PTAB

IPR2018-01346

Intel Corp v. Qualcomm Inc

Key Events
Petition
petition

1. Case Identification

2. Patent Overview

  • Title: Processor Communication Power Management
  • Brief Description: The ’490 patent discloses a system for conserving power in mobile devices by coordinating data transfers between a modem processor and an application processor. It aims to reduce power-state transitions of the interconnectivity bus by transmitting buffered downlink and uplink data within a single active bus period, using the receipt of downlink data as a trigger for the subsequent uplink transmission.

3. Grounds for Unpatentability

Ground 1: Claims 9, 11-13, 26, and 27 are obvious over Heinrich in view of Balasubramanian under 35 U.S.C. §103.

  • Prior Art Relied Upon: Heinrich (Patent 9,329,671) and Balasubramanian (Patent 8,160,000).
  • Core Argument for this Ground:
    • Prior Art Mapping: Petitioner argued that Heinrich taught the fundamental architecture of the challenged claims, including a mobile terminal with a modem (baseband) processor and an application processor coupled by a bus, as well as the core power-saving concept of using timers to buffer and aggregate data transmissions. However, Heinrich did not explicitly teach using the receipt of data from the modem as a "trigger" for the application processor to send its own buffered data. Petitioner asserted that Balasubramanian supplied this missing element, disclosing a system where the receipt of an uplink packet at a second processing node explicitly "triggers" the transmission of any queued downlink packets from that second node back to the first, all within a single wake state to conserve power. The combination of Heinrich's architecture with Balasubramanian's trigger mechanism would result in the system claimed in the ’490 patent.
    • Motivation to Combine: A POSITA would combine Heinrich and Balasubramanian for several reasons. Both references are in the same technical field of processor-to-processor communications and address the identical problem of reducing power consumption from state transitions using similar buffering techniques. Petitioner contended that Heinrich’s system was open to modification, as it broadly taught sending data when the receiving processor was known to be "awake." Balasubramanian’s trigger mechanism provided a specific and efficient method for determining that the other processor is awake, making it a predictable and beneficial modification to improve Heinrich's system by "piggybacking" the return data transmission onto an already-active bus session.
    • Expectation of Success: Petitioner contended that a POSITA would have a high expectation of success, as the combination involved applying a known technique (Balasubramanian's trigger) to a similar system (Heinrich's) to achieve the predictable and desired result of fewer bus power-state transitions. The integration was presented as a straightforward application of established principles.
    • Key Aspects: Petitioner argued that the combination also rendered the dependent claims obvious.
      • For claims 11, 12, 26, and 27, which add limitations for byte or packet counters, Petitioner asserted that Balasubramanian taught using counters to trigger data transmission. A POSITA would have found it obvious to incorporate a counter into Heinrich's system as a well-known alternative to a timer for preventing buffer overflow, a risk Heinrich acknowledged.
      • For claim 13, which adds sending "control packets" before a timer expires, Petitioner argued this was met by Heinrich's disclosure of prioritizing and sending "real-time sensitive" data, such as control information for voice calls, without delay.

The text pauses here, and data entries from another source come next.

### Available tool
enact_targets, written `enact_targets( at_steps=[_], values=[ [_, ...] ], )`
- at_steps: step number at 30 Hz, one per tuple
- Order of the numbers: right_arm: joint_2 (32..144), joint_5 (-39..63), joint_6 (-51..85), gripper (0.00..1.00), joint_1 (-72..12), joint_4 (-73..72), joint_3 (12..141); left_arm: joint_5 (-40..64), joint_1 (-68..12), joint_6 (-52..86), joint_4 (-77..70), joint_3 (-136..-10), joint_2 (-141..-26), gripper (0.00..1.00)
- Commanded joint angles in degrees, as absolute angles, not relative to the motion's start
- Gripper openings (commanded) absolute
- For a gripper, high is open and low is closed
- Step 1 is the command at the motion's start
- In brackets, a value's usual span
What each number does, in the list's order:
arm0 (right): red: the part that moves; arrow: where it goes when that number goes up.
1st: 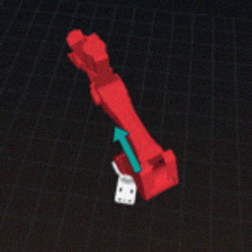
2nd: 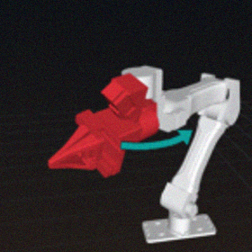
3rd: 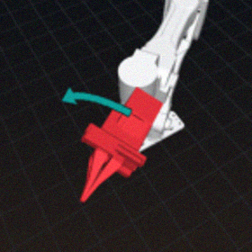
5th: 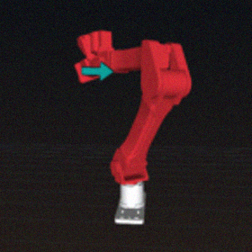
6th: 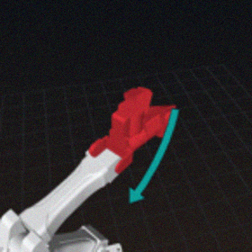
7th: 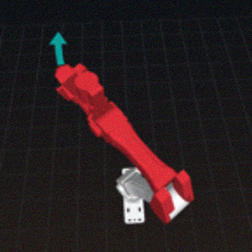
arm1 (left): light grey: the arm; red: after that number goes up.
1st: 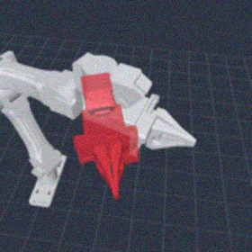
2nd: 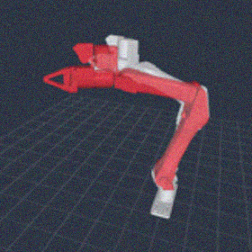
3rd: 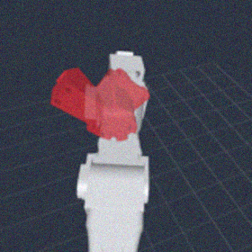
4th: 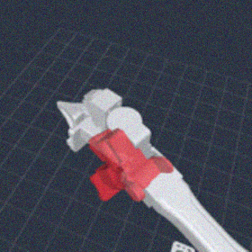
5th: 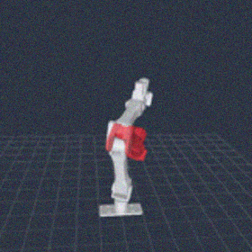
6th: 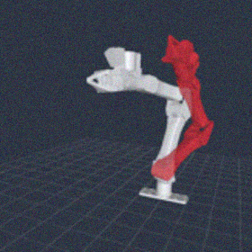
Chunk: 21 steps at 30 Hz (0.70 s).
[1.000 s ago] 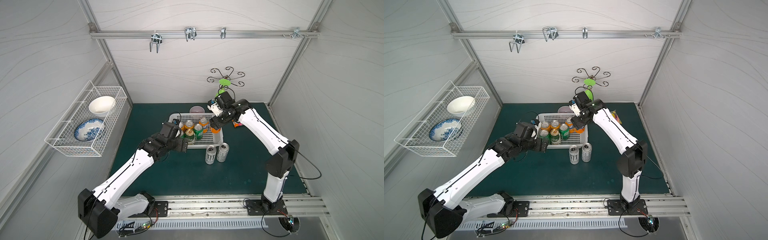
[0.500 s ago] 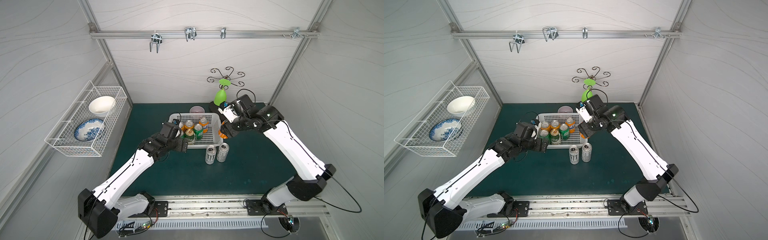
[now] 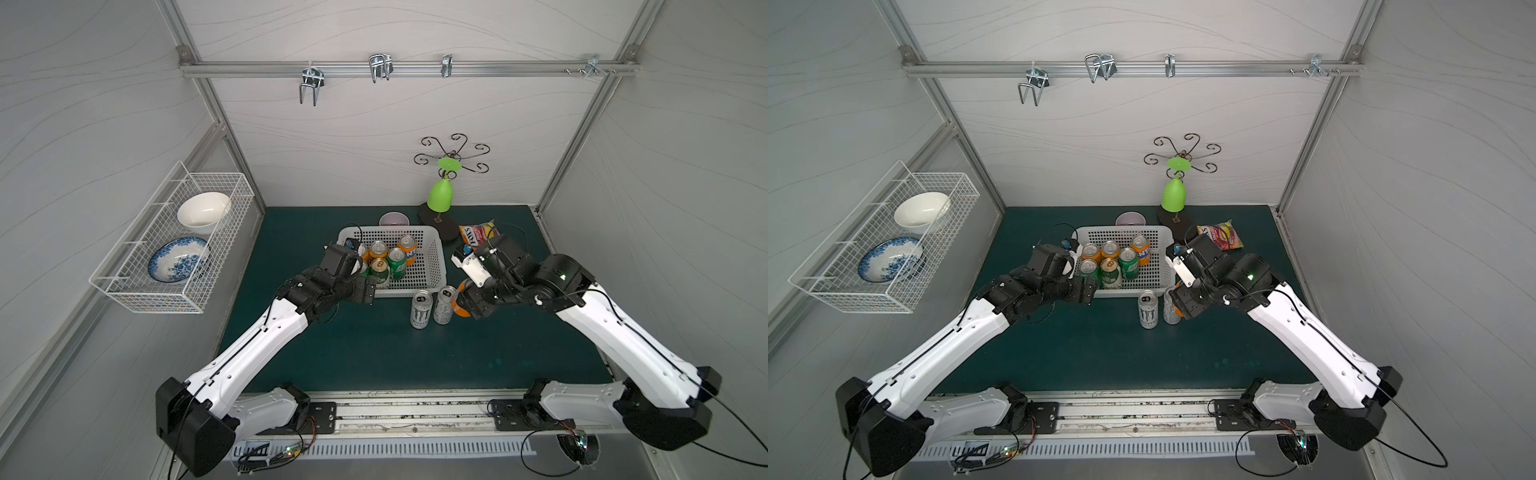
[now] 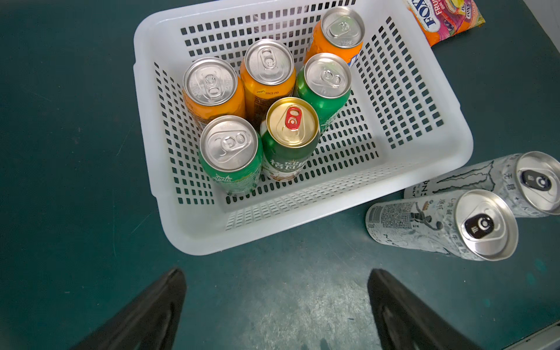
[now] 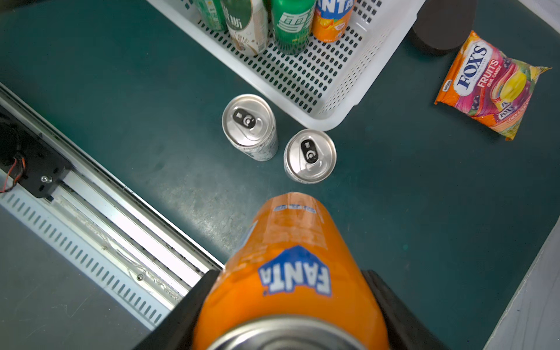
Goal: Take out the drinks from the basket
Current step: Pick up the drink from the basket, then place the drink at the center of the board.
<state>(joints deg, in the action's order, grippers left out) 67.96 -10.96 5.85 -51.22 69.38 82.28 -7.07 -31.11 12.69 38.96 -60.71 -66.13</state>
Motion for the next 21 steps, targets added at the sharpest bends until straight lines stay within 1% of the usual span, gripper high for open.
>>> enact_targets(
  at_steps=[1,6,12,21],
  values=[
    [65.5,-15.7,9.4,0.55,-54.0,62.9,79.0,-7.4,-30.9,12.8,37.3,-61.8,-66.6,0.98],
    [63.5,-16.5,11.5,0.56,-55.7,57.9,72.3,-7.3,-30.9,12.9,37.3,-61.8,-66.6,0.98],
    [62.5,-16.0,13.1,0.56,-55.9,51.9,65.6,-7.4,-30.9,12.8,37.4,-61.8,-66.6,0.98],
    [64.9,-15.0,16.0,0.56,-55.9,45.7,58.3,-7.5,-30.9,12.8,37.6,-61.8,-66.8,0.98]
  ],
)
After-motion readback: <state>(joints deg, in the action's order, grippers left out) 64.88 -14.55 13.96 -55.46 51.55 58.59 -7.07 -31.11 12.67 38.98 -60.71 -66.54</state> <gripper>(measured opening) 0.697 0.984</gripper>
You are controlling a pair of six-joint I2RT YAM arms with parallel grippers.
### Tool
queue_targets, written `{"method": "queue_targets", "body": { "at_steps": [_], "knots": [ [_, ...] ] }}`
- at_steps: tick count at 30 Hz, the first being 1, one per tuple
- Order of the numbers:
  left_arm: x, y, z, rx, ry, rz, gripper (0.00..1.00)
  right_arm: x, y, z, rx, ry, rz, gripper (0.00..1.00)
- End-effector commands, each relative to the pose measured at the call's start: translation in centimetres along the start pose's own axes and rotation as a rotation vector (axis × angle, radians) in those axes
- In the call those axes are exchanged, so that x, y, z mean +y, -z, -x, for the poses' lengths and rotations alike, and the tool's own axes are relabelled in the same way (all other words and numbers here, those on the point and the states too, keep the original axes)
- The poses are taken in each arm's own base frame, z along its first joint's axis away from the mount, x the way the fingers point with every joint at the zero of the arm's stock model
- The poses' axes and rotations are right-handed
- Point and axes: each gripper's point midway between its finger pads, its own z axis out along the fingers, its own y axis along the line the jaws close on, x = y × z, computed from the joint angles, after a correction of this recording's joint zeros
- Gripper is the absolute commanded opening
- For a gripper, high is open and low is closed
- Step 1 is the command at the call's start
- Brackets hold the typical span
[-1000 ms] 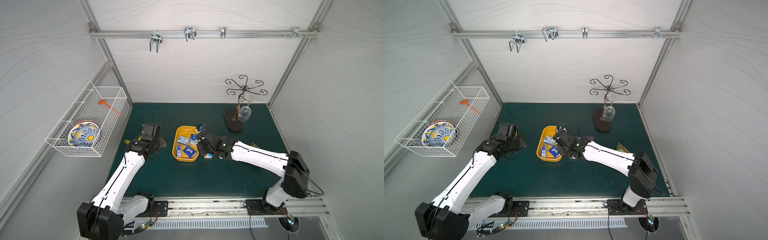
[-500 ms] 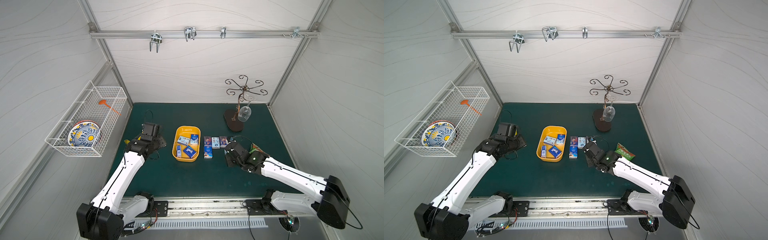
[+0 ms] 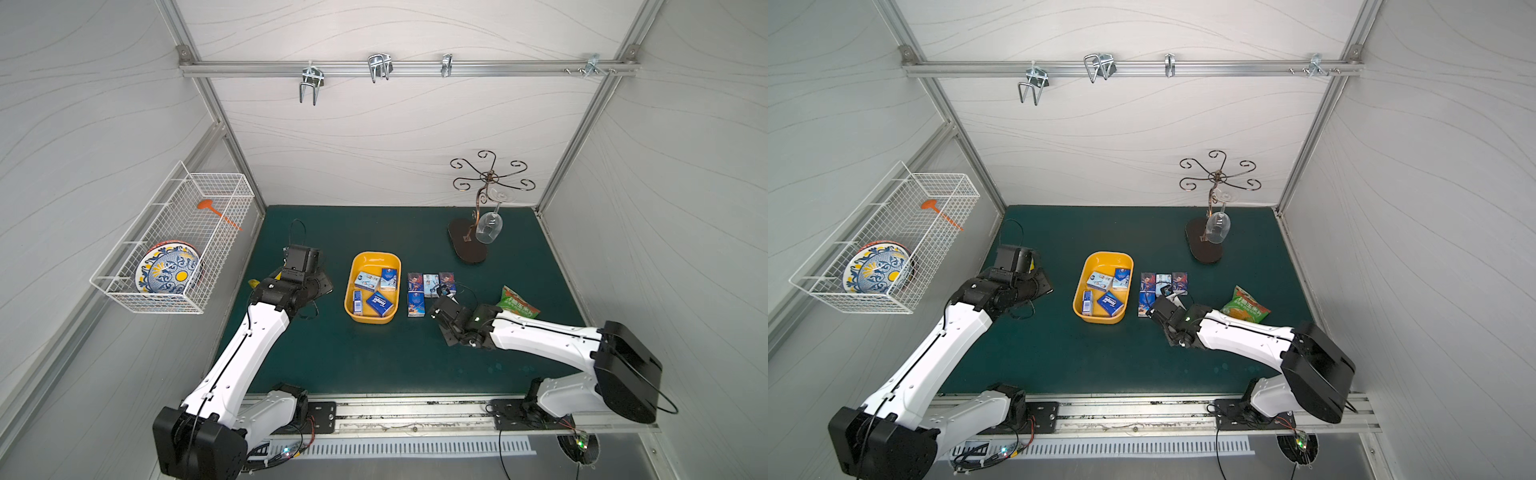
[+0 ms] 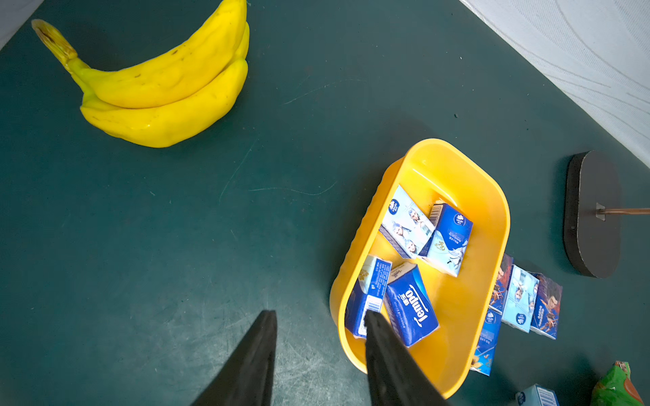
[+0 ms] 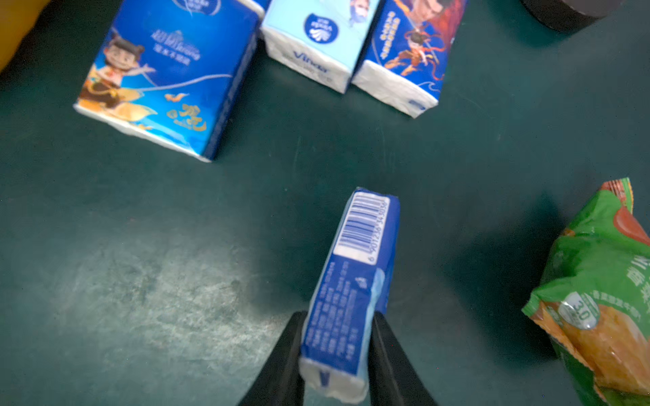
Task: Take the pocket tissues out of the storage box
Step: Place the pocket tissues at the center of the board.
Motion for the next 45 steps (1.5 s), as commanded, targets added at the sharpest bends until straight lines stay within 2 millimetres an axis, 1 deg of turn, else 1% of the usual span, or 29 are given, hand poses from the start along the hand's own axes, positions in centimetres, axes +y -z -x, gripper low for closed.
{"method": "queue_targets", "body": {
  "at_steps": [1,4,8,11,16,19,23,26,32,37,42,45],
  "knots": [
    [-1.1,1.2,1.8,-0.06,-0.002,-0.034,0.45,0.2,-0.5,-1.0,0.041,0.04,-0.036,0.37],
    [-1.0,1.1,1.8,-0.06,-0.004,-0.029,0.45,0.7,-0.6,-1.2,0.049,0.04,-0.024,0.43],
    [-1.1,1.0,1.9,-0.059,-0.004,-0.029,0.45,0.9,0.0,-0.9,0.04,0.03,-0.006,0.51],
    [-1.1,0.6,1.7,-0.051,-0.004,-0.026,0.45,1.1,1.2,-0.3,0.012,0.005,0.037,0.53],
    [-1.2,0.4,1.7,-0.047,-0.002,-0.027,0.45,1.3,3.9,1.1,-0.061,-0.033,0.135,0.58],
    [-1.2,0.5,1.7,-0.049,-0.001,-0.029,0.45,1.0,4.7,1.5,-0.076,-0.052,0.154,0.58],
    [-1.3,0.5,1.7,-0.049,0.002,-0.034,0.45,0.5,3.8,1.9,-0.058,-0.083,0.155,0.57],
    [-1.2,0.5,1.6,-0.046,0.002,-0.032,0.45,0.2,2.8,2.1,-0.02,-0.083,0.139,0.59],
    [-1.1,0.6,1.6,-0.05,0.001,-0.032,0.45,0.4,1.1,2.9,0.017,-0.077,0.123,0.6],
    [-0.9,0.8,1.6,-0.054,-0.005,-0.026,0.45,0.1,-0.5,2.7,0.069,-0.086,0.108,0.55],
    [-0.9,0.8,1.6,-0.056,-0.007,-0.026,0.45,0.0,-1.3,2.4,0.092,-0.098,0.116,0.48],
    [-0.9,0.7,1.6,-0.053,-0.006,-0.024,0.45,0.0,-1.7,2.2,0.104,-0.103,0.123,0.43]
  ]
}}
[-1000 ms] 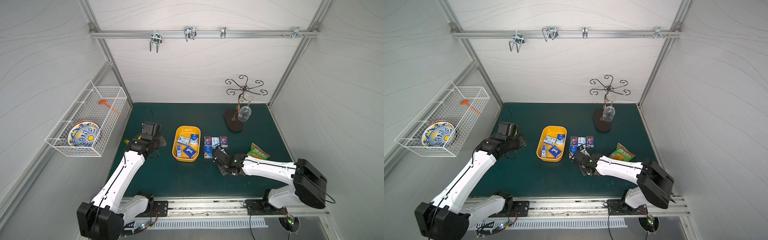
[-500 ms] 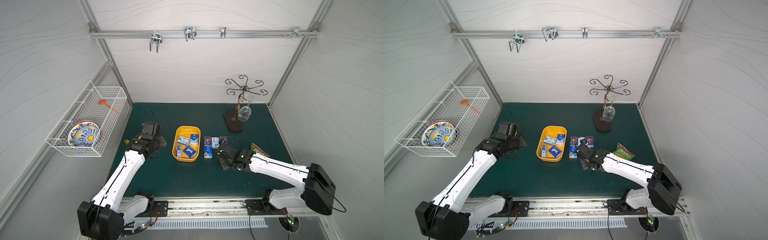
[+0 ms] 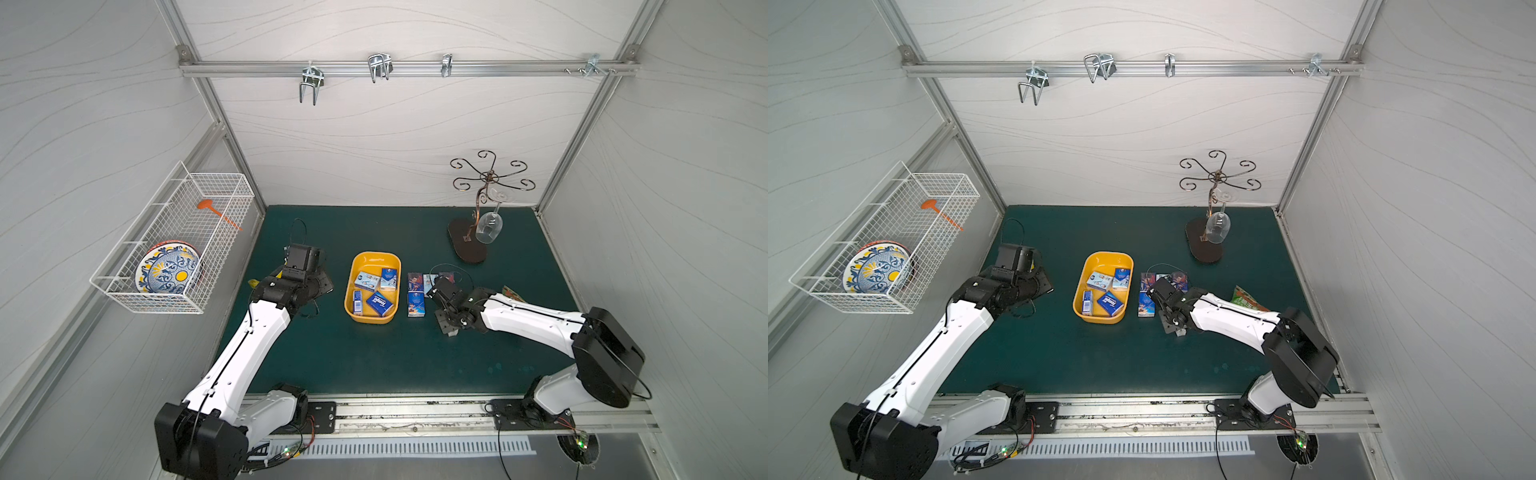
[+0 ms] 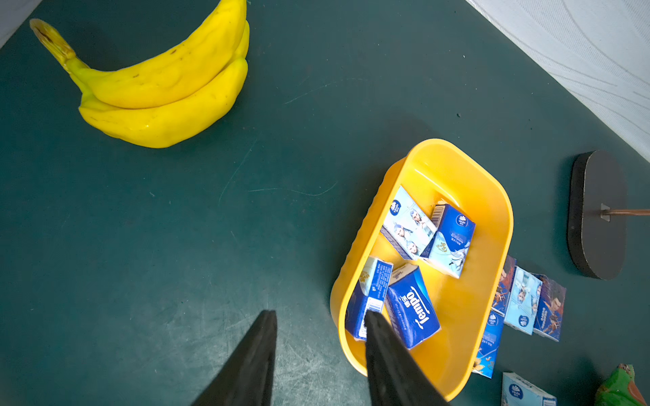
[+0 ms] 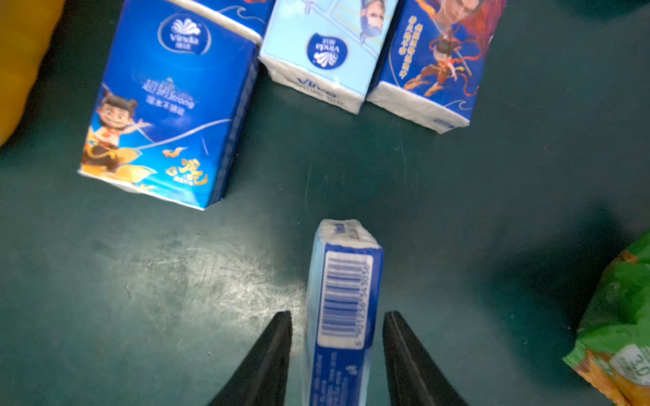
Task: Take the pocket tissues out of the storage box
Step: Place the pocket tissues at the center of the board.
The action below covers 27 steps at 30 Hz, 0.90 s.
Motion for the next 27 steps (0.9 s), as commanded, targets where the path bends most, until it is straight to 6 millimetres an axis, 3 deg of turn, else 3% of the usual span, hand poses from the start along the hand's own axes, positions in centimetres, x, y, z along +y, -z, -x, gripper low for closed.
{"method": "queue_targets", "body": {
  "at_steps": [1,8,12,19,27],
  "knots": [
    [-0.9,1.0,1.6,-0.059,-0.004,-0.033,0.45,0.2,-0.4,0.1,0.011,-0.006,0.025,0.41],
    [-0.8,1.0,1.5,-0.06,-0.004,-0.034,0.45,0.2,-0.6,0.0,0.017,-0.036,0.058,0.31],
    [-0.7,1.2,1.6,-0.068,-0.008,-0.03,0.45,0.4,0.6,0.6,-0.021,-0.065,0.103,0.29],
    [-0.7,1.2,1.7,-0.068,-0.007,-0.029,0.45,2.0,3.3,1.6,-0.075,-0.248,0.406,0.29],
    [-0.7,1.1,1.6,-0.069,-0.002,-0.032,0.45,1.7,1.1,0.3,-0.004,-0.391,0.539,0.29]
  ]
}}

4. Key Claim Construction Positions

  • Petitioner proposed that the key claim term "triggered by" should be construed to mean "initiated in response to." This construction was central to the invalidity argument, as it aligned with the explicit disclosure in Balasubramanian. During prosecution of the ’490 patent, the applicant distinguished prior art by arguing it used only predetermined time delays, not a responsive trigger. Petitioner's proposed construction directly adopted the language used to overcome this prior art, leveraging the patent's own prosecution history to support its obviousness combination.

5. Relief Requested

  • Petitioner requests institution of an inter partes review and cancellation of claims 9, 11-13, 26, and 27 of the ’490 patent as unpatentable.